===== DATASET RECORDS =====
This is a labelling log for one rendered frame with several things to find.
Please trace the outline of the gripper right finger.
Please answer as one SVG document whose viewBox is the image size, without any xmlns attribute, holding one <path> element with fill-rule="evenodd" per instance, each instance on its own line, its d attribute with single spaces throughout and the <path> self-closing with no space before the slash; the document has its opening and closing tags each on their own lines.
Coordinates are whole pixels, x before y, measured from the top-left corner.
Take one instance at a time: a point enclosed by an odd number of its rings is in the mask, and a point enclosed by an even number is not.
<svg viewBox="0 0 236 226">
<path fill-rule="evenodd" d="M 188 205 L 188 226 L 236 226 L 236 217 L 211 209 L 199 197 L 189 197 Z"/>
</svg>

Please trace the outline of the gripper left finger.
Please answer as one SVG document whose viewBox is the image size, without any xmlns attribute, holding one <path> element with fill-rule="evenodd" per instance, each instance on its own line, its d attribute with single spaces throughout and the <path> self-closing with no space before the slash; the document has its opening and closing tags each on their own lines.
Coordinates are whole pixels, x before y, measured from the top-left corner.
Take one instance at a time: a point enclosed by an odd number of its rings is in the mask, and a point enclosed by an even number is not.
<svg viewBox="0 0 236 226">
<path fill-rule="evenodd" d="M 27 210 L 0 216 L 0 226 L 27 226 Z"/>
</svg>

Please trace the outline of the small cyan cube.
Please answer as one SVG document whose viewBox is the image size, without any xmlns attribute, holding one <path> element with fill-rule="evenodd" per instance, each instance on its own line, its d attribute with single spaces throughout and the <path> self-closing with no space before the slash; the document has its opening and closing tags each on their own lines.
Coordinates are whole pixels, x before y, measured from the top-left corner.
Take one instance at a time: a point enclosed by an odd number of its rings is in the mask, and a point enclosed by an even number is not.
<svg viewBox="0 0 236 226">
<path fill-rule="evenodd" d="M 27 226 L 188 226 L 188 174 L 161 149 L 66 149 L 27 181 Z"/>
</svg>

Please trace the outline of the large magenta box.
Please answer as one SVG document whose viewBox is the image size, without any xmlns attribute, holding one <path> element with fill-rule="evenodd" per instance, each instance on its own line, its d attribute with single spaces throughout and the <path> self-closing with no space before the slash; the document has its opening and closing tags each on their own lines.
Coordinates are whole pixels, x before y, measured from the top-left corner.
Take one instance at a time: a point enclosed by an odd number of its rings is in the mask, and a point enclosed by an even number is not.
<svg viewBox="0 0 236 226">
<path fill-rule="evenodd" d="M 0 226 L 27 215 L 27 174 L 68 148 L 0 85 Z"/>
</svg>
=====
===== DATASET RECORDS =====
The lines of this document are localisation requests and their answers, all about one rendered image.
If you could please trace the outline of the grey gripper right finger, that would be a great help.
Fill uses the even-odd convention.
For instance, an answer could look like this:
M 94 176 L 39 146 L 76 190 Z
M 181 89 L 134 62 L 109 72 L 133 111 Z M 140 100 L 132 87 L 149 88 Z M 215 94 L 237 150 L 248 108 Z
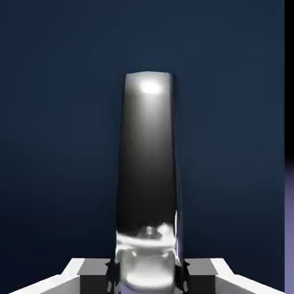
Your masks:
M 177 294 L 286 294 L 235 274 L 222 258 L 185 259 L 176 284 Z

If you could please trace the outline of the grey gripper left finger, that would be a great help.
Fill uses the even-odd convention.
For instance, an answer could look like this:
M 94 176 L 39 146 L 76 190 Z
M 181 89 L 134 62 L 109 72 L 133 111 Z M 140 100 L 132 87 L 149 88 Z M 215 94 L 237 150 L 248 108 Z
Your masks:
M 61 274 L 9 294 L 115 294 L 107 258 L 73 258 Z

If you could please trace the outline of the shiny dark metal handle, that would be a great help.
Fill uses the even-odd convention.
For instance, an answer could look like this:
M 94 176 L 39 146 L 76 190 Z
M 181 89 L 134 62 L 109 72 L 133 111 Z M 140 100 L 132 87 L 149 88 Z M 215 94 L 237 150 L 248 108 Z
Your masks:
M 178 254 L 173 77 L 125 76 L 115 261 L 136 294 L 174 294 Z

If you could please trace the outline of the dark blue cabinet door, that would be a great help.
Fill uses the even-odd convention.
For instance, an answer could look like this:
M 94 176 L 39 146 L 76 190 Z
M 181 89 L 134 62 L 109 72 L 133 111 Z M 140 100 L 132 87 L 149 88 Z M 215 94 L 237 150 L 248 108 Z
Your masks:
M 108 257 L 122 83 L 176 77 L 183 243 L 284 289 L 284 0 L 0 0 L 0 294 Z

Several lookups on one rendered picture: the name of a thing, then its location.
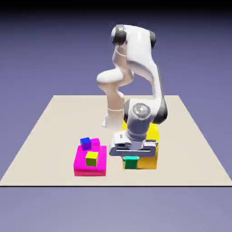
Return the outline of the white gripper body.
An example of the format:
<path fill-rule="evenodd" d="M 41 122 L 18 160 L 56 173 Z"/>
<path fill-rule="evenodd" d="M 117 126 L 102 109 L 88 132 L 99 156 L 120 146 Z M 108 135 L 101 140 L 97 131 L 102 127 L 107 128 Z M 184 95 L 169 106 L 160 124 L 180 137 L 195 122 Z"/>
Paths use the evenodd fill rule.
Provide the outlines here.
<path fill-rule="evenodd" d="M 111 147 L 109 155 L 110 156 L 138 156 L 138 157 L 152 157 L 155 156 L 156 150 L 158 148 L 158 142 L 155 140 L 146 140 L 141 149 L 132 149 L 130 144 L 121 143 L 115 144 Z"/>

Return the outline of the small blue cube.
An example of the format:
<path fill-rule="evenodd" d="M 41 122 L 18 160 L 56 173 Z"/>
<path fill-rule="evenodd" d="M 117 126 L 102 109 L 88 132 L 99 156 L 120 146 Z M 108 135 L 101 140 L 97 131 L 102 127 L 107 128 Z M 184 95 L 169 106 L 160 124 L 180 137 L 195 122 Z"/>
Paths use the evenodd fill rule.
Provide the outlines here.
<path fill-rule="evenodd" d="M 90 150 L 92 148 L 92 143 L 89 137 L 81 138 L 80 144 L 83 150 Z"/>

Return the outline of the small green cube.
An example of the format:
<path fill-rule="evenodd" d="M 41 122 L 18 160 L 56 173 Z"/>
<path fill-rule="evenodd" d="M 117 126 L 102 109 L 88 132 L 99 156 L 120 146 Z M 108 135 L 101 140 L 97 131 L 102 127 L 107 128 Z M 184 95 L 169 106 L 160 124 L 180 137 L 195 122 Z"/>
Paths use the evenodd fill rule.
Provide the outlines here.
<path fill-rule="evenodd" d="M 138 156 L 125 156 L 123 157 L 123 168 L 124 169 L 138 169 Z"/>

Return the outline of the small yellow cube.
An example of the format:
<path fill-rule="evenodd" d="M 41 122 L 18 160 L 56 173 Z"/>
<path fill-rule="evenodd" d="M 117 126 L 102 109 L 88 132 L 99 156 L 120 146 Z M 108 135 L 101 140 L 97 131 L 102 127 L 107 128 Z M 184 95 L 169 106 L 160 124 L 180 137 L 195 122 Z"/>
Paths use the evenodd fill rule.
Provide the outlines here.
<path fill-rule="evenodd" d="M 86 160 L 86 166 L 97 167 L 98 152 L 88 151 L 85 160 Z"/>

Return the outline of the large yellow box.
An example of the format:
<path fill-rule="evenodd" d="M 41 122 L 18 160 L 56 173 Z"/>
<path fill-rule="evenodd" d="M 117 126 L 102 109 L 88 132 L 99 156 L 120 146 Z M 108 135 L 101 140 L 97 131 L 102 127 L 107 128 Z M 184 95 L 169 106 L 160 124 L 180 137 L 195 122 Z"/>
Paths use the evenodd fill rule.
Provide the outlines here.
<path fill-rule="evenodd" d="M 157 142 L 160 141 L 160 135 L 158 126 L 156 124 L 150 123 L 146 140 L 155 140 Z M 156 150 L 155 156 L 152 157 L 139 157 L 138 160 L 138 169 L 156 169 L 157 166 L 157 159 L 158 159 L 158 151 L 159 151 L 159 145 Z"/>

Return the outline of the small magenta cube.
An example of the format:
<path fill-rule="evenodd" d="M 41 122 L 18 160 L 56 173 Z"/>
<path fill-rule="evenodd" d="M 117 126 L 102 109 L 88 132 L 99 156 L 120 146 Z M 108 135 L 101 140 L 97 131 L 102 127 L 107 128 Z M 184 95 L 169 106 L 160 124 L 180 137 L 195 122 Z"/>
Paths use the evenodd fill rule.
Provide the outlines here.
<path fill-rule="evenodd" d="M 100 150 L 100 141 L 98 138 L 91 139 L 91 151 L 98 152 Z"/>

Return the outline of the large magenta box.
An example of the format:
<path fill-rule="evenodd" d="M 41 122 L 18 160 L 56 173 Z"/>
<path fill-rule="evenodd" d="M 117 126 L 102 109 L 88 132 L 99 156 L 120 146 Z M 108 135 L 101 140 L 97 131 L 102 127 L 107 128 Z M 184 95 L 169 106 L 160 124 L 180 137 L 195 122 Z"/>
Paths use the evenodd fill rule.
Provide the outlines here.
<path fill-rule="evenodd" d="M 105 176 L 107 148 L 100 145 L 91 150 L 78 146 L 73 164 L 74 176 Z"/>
=====
| PROBLEM STATEMENT |
For the listing above, identify each line bearing "Return".

| REPLY TO THE TASK |
Return the outline of the white gripper body.
Return the outline of the small blue cube.
Return the outline of the small green cube.
Return the outline of the small yellow cube.
Return the outline of the large yellow box.
Return the outline of the small magenta cube.
Return the outline of the large magenta box.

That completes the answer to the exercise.